## What this task involves
Images should be omitted while the rest of the data is duplicated exactly.

__________

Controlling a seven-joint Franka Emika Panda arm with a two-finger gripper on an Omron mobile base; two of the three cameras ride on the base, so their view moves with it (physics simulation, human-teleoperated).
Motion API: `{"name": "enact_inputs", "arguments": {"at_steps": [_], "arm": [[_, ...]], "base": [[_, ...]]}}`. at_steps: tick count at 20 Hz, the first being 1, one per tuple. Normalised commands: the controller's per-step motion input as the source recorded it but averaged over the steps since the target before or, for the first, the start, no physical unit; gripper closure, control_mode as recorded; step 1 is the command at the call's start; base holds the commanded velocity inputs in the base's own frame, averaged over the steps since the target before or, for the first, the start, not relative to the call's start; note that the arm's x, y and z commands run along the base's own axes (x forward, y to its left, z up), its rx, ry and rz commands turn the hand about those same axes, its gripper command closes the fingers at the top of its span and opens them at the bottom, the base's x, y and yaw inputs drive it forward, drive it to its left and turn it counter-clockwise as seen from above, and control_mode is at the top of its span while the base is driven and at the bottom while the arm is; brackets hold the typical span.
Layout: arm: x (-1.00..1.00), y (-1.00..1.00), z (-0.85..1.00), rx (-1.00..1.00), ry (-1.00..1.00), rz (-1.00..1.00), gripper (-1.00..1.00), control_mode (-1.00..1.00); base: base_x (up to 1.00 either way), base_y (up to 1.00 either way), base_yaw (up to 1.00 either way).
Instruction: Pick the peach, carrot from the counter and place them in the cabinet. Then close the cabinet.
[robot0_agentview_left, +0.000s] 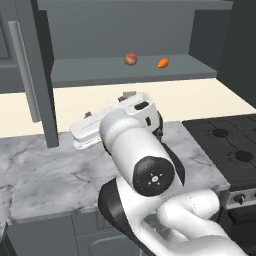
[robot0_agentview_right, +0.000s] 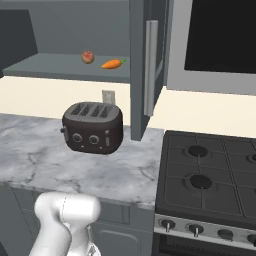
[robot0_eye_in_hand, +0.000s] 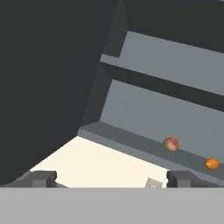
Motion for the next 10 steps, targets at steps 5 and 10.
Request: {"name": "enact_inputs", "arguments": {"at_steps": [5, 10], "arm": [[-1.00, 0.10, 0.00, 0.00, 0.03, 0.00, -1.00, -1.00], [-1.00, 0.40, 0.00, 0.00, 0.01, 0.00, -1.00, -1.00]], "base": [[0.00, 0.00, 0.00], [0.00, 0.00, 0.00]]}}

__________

## Answer area
Controlling a seven-joint Franka Emika Panda arm with a two-finger gripper on an Omron mobile base; two of the three cameras ride on the base, so their view moves with it (physics simulation, human-teleoperated).
Motion API: `{"name": "enact_inputs", "arguments": {"at_steps": [_], "arm": [[_, ...]], "base": [[_, ...]]}}`. at_steps: tick count at 20 Hz, the first being 1, one per tuple. Normalised commands: the controller's per-step motion input as the source recorded it but averaged over the steps since the target before or, for the first, the start, no physical unit; gripper closure, control_mode as recorded; step 1 is the command at the call's start; base holds the commanded velocity inputs in the base's own frame, averaged over the steps since the target before or, for the first, the start, not relative to the call's start; note that the arm's x, y and z commands run along the base's own axes (x forward, y to its left, z up), its rx, ry and rz commands turn the hand about those same axes, its gripper command closes the fingers at the top of its span and opens them at the bottom, the base's x, y and yaw inputs drive it forward, drive it to its left and turn it counter-clockwise as seen from above, and control_mode is at the top of its span while the base is driven and at the bottom while the arm is; brackets hold the typical span.
Layout: arm: x (-1.00..1.00), y (-1.00..1.00), z (-0.85..1.00), rx (-1.00..1.00), ry (-1.00..1.00), rz (-1.00..1.00), gripper (-1.00..1.00), control_mode (-1.00..1.00); base: base_x (up to 1.00 either way), base_y (up to 1.00 either way), base_yaw (up to 1.00 either way).
Instruction: Pick the peach, carrot from the counter and place them in the cabinet. Then close the cabinet.
[robot0_agentview_left, +0.000s] 
[robot0_agentview_right, +0.000s] 
[robot0_eye_in_hand, +0.000s] 
Motion for the next 10 steps, targets at steps 5 and 10.
Request: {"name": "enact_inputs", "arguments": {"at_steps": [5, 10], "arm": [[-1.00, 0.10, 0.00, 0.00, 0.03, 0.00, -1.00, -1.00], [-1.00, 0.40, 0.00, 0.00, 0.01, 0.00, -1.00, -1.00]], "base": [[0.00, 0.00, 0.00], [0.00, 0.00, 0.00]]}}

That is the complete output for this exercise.